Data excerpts
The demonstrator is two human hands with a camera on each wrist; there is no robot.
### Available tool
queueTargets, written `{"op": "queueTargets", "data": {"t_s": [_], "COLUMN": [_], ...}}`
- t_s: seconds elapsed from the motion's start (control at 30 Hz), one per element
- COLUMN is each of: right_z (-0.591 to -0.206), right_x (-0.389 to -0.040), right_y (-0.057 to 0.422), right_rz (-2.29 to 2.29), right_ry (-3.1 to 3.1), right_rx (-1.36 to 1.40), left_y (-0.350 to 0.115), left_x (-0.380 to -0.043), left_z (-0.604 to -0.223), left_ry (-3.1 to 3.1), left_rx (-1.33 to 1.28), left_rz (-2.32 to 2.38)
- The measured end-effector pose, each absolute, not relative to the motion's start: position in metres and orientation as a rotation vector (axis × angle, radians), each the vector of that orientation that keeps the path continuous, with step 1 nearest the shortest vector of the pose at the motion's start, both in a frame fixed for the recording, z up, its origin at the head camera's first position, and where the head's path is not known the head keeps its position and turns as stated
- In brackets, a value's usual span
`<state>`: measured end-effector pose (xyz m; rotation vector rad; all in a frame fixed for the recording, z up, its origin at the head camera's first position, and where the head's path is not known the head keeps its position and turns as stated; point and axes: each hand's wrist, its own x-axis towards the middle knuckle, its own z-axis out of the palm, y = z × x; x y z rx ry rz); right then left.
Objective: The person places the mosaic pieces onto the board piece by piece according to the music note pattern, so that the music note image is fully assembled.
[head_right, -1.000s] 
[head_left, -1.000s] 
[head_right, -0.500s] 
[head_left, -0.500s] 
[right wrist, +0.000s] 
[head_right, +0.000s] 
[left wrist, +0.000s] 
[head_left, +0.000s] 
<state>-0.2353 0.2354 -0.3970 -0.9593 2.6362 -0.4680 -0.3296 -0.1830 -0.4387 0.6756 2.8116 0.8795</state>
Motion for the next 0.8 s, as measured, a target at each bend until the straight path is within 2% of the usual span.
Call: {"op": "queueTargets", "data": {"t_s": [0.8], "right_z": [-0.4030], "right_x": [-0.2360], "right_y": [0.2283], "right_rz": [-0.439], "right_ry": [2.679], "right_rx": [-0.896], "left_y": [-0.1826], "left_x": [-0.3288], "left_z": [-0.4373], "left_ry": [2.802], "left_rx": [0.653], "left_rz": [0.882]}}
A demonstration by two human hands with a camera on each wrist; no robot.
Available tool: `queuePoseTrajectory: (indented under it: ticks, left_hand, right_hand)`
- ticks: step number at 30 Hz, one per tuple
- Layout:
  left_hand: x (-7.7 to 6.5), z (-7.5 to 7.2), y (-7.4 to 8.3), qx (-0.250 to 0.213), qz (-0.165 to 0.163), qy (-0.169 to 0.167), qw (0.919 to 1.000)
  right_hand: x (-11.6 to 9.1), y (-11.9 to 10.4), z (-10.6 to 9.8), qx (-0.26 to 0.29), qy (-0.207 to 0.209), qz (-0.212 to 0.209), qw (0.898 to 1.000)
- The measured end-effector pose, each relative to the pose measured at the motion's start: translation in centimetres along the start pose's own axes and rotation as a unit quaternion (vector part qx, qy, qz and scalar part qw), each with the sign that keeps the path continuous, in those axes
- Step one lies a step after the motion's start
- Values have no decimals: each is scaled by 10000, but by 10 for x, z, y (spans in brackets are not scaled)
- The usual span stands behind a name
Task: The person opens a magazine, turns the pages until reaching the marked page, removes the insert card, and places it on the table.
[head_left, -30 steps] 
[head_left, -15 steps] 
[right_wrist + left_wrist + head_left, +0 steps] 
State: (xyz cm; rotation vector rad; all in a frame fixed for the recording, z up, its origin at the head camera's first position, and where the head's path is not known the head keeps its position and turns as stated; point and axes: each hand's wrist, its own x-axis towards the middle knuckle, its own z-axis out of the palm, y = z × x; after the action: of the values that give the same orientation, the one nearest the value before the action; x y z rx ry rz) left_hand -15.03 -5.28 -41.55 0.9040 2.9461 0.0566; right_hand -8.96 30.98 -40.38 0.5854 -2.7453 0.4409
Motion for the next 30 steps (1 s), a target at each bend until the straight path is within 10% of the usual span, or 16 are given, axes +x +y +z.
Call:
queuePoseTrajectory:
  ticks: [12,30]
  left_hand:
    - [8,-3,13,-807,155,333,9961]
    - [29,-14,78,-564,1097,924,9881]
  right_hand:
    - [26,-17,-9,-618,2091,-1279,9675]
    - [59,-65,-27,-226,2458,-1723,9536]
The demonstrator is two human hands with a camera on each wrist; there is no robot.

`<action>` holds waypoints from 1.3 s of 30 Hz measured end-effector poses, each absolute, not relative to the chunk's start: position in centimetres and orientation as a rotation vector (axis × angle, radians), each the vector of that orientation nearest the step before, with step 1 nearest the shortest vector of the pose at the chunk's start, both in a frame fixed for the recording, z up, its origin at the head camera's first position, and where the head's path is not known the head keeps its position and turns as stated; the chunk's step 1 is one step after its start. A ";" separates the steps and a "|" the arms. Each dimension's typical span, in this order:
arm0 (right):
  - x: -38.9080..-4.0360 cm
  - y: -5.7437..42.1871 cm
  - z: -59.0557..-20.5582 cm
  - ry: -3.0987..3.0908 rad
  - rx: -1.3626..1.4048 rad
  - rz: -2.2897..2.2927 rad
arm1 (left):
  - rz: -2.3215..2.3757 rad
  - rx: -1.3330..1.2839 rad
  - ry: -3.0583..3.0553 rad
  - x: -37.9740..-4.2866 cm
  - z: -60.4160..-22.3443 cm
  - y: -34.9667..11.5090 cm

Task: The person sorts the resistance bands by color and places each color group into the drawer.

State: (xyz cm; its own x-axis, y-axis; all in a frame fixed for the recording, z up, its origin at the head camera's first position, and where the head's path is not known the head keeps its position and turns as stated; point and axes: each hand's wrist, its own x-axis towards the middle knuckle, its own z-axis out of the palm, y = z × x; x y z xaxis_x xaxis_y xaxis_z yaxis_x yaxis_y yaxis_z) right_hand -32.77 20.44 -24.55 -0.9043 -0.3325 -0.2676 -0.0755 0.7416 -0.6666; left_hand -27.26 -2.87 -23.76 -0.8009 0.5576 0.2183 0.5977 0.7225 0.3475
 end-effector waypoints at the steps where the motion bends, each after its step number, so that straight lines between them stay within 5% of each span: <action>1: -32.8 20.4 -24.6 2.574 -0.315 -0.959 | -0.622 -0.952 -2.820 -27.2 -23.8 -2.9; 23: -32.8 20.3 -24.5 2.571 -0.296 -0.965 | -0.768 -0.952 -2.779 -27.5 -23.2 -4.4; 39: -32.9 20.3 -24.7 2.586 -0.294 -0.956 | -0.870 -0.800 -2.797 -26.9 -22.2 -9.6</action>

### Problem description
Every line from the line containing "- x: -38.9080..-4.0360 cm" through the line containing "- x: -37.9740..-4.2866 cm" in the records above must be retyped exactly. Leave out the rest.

### Task answer
  - x: -38.9080..-4.0360 cm
  - y: -5.7437..42.1871 cm
  - z: -59.0557..-20.5582 cm
  - ry: -3.0987..3.0908 rad
  - rx: -1.3626..1.4048 rad
  - rz: -2.2897..2.2927 rad
arm1 (left):
  - rz: -2.3215..2.3757 rad
  - rx: -1.3330..1.2839 rad
  - ry: -3.0583..3.0553 rad
  - x: -37.9740..-4.2866 cm

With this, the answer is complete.